Welcome to Pittsburgh
Delvina Smith Morrow ’09, a senior director with the Pittsburgh Penguins, on the power of community partnerships and the hockey team’s investment in the region’s future.
BY ANDREW WICKENDEN ’09
In the late 1950s, entire blocks of Pittsburgh’s Lower Hill District were leveled to make way for the Civic Arena. The urban renewal project promised jobs, even as it displaced small businesses and thousands of residents from the majority Black neighborhood. Built for the local opera company, the arena was most notably the home of the Pittsburgh Penguins. After the hockey team moved in 2010, the venue was torn down and the remaining parcel of land became a vector of disappointment.
How does a city move forward without leaving its residents behind?
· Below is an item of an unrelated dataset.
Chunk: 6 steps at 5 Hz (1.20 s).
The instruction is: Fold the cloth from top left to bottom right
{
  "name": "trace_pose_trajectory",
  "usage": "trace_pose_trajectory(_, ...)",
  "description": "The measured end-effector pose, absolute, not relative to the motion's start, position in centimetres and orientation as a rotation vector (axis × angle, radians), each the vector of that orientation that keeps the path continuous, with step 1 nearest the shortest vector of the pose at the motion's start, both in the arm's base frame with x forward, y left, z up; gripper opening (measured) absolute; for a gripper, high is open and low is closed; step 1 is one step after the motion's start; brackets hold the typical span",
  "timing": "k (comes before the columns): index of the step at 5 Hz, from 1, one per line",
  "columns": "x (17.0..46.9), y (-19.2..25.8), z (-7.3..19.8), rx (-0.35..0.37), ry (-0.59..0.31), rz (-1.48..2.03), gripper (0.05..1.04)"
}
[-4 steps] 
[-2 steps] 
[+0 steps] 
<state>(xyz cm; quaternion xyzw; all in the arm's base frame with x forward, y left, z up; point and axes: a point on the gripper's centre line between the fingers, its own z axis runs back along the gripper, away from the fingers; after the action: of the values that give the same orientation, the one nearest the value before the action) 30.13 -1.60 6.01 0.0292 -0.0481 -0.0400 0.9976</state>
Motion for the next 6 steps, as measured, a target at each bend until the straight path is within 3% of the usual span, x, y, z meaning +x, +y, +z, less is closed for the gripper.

Pittsburgh is facing the question again
with the 28-acre, $1 billion Lower Hill Redevelopment, which broke ground this September. The project is a collaboration between the Penguins, the city and local developers to transform the Civic Arena site, now a parking lot, into a bustling “destination.” Whether it can be done sustainably and equitably depends on the longevity of partnerships, programs and investments like those managed by Delvina Smith Morrow ’09, the Penguins’ Senior Director for Strategic Community Initiatives and Diversity, Equity and Inclusion.
“Anyone who knows Pittsburgh knows Mr. Rogers and the importance of being a good neighbor,” Morrow says. “That’s how we’re approaching this development: how can we be a good neighbor to the community?”
There are new buildings and outdoor spaces planned, places to “live, work, play and celebrate,” but at the heart of the redevelopment is an “economic engine for the benefit of local residents,” Morrow says. Since joining the Penguins in 2019, she has helped craft a community impact plan that will see the redevelopment’s anchor tenant, First National Bank, reinvest $230 million in the Hill District. Meanwhile, she directed a $100,000 “rec to tech” investment, retrofitting a community center as an innovative tech lab for local students. In June, the First Source Center opened in the heart of the neighborhood, offering job training, financial literacy support and wealth building advice, as well as administrative resources for entrepreneurs, from copy machines to conference space. It’s “a one-stop shop for workforce development opportunities,” Morrow says, “whether they’re tied to the Lower Hill project or not.” Through these kinds of initiatives, she says the Lower Hill project will establish a durable economic model for the neighborhood, the city and the region.
Still, the legacy of the Civic Arena looms large for Hill District residents, and reactions so far range from optimistic to wary. “The community wants to hold the Penguins and the development team accountable,” Morrow explains, “and we are 100 percent on board.” When she joined the Penguins, she started attending community events, asking the residents and organizations in the team’s back yard what they need. She says that even with the new redevelopment’s emphasis on equity issues — from homeownership to cultural preservation to supporting minority- and women-owned businesses — it’s the personal relationships that will ultimately determine “the narrative of what the Penguins are trying to do.”
A native New Yorker, Morrow says Pittsburgh’s “neighborly” air was never more apparent than during the pandemic. As COVID forced the NHL and the redevelopment to pause, she directed the Penguins’ local response, coordinating with elected officials and police precincts, local organizations and neighbors, to deliver food and supplies across the city. She says it’s this kind of direct engagement that shows Pittsburgh residents “that the Penguins are not just talking heads — we’re here, we’re part of the community.”